### THE TASK
The lines to copy from the data below are those that hold the string "yellow".

### RECORDS TO PROCESS
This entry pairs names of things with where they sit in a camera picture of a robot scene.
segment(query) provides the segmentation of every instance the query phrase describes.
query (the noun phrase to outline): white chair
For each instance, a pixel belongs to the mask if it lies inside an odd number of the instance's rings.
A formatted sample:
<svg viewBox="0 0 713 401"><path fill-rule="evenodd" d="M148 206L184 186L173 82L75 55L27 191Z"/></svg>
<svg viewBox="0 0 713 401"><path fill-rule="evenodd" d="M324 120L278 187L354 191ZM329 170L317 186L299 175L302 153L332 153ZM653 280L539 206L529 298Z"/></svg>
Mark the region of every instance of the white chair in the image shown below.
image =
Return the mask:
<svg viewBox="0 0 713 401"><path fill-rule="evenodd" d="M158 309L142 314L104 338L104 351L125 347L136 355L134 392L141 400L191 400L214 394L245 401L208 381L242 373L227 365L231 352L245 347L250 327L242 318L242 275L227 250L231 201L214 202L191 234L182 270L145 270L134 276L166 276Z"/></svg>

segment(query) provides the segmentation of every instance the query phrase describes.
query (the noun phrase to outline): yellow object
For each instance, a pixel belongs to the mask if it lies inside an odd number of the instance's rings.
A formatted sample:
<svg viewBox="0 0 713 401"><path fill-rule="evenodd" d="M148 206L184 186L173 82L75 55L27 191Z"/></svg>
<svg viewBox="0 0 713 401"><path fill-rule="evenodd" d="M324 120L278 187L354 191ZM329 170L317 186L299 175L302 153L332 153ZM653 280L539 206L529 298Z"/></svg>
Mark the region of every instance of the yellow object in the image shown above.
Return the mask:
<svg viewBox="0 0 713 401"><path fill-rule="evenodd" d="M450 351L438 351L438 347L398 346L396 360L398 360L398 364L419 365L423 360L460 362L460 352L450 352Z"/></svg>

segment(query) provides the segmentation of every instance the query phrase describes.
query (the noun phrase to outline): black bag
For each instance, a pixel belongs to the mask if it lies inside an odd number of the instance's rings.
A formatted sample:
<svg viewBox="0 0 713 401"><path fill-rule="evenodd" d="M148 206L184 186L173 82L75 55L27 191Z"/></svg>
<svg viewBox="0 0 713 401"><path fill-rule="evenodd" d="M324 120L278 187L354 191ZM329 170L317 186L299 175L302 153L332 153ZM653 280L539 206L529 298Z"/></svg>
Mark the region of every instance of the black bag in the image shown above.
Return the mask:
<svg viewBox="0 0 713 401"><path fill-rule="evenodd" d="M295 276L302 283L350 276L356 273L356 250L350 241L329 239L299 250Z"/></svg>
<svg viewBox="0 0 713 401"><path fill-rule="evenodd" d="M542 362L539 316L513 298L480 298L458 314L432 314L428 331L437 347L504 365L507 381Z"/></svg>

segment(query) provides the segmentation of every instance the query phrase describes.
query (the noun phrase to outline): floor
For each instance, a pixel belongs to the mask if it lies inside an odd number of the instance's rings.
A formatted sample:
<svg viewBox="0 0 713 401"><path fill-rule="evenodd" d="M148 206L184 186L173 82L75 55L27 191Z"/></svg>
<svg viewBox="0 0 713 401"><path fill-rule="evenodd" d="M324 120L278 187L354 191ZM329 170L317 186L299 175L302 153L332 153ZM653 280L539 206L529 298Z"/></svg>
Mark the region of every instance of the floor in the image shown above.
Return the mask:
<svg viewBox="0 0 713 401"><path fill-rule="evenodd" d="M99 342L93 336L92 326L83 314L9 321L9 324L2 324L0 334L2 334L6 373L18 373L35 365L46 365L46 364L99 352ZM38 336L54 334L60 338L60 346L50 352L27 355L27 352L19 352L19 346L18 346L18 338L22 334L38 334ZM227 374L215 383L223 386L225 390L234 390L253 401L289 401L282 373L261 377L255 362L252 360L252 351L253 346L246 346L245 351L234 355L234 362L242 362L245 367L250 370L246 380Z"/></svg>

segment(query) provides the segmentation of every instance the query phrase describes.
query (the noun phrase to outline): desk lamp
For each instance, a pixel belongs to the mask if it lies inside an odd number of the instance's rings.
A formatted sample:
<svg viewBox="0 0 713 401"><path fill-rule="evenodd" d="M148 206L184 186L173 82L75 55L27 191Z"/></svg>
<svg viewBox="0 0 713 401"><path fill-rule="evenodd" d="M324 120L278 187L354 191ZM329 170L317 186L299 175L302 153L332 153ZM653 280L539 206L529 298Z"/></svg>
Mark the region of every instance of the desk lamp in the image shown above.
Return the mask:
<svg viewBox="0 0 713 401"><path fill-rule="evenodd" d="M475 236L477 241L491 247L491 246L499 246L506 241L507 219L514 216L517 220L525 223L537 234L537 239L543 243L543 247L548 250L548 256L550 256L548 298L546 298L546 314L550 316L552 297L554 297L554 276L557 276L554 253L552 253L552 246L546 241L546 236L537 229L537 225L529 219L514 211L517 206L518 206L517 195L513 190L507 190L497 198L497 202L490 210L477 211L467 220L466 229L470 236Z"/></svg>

### RESPONSE BOX
query (the noun phrase to outline): yellow object
Mark the region of every instance of the yellow object in the image shown above.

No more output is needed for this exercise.